Now with our new class :

In [None]:
trans = MyCustomTransformer(featurizer="desc3d")
X = trans.preprocess(data["smiles"])
X = trans.transform(X)
X = trans.postprocess(X)
X

2021-07-16 17:29:54.933 | INFO     | __main__:preprocess:20 - In preprocess: computed the conformers
  loglike = -n_samples / 2 * np.log(x_trans.var())
2021-07-16 17:29:55.837 | INFO     | __main__:postprocess:26 - In postprocess: normalized the data


array([[ 1.27336055,  0.9874605 ,  1.99189802, ..., -1.34248133,
        -1.38425571, -1.16710531],
       [-0.60835615, -0.3324303 , -0.23798693, ..., -0.64279521,
        -0.54665693, -0.59015871],
       [ 0.63046753,  0.75814346, -0.34787693, ...,  0.45775594,
         0.54136146,  0.61144396],
       ...,
       [ 1.32519232,  0.99850081,  1.1748335 , ...,  0.04142212,
        -0.11412962, -0.53027834],
       [ 0.53299287,  0.71157622, -0.08109695, ..., -0.02670614,
         0.11096503,  0.07506185],
       [ 1.36885527,  1.00718807,  2.09435387, ..., -1.51994557,
        -1.26664259, -1.22082345]])

### Callbacks
As you may have noted the above process is tedious and require defining a novel class. Moreover, if the same molecule is passed, the conformer are regenerated again. 

To address this, transformers in `molfeat` supports a callback option that is used to defined behaviour of `preprocess`, `postprocess` and even `get_collate_fn`.

The base callback class is available at `molfeat.utils.callbacks.FeatCallback`. You can also chain a list of callbacks through `molfeat.utils.callbacks.FeatCallbackList`. 

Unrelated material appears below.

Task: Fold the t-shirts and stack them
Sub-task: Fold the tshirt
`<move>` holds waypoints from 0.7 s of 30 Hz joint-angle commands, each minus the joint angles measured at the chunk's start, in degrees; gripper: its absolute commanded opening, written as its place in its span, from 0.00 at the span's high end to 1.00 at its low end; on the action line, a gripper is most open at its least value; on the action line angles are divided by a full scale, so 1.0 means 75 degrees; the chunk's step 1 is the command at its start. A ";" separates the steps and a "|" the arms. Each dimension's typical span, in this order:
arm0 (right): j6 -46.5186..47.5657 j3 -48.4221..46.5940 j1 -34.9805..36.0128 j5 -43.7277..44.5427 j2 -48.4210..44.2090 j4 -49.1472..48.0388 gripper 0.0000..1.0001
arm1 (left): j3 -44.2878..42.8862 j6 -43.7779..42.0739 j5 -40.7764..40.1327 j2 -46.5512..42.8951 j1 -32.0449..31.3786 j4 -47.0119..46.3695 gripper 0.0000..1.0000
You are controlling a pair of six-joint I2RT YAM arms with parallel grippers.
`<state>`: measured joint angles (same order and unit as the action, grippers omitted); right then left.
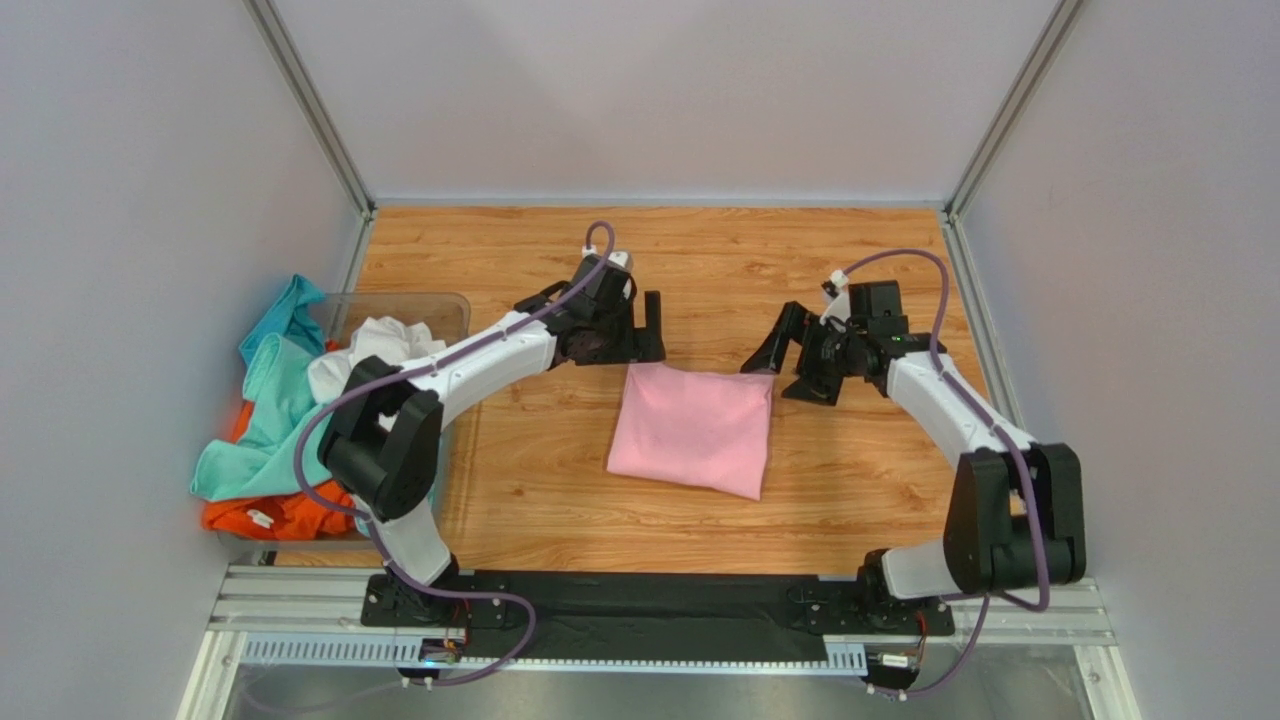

The default behaviour of this callbacks are to do nothing. However for convenience a `ConformerCallback` is also provided. This latter callback is effiently implemented allowing to cache conformer computation of previously seen molecules on disk.

In [None]:
# let's clear the initial cache
!rm -rf {cb.tmp_dir}/molfeat/utils/callbacks/

In [6]:
from molfeat.utils.callbacks import ConformerCallback

cb = ConformerCallback(n_jobs=4, **CONF_PARAMS)

In [7]:
%%timeit -n 1 -r 1
trans = MoleculeTransformer(featurizer="desc3d", callbacks=cb, dtype=float)
X2 = trans(data["smiles"], ignore_errors=False, enforce_dtype=True)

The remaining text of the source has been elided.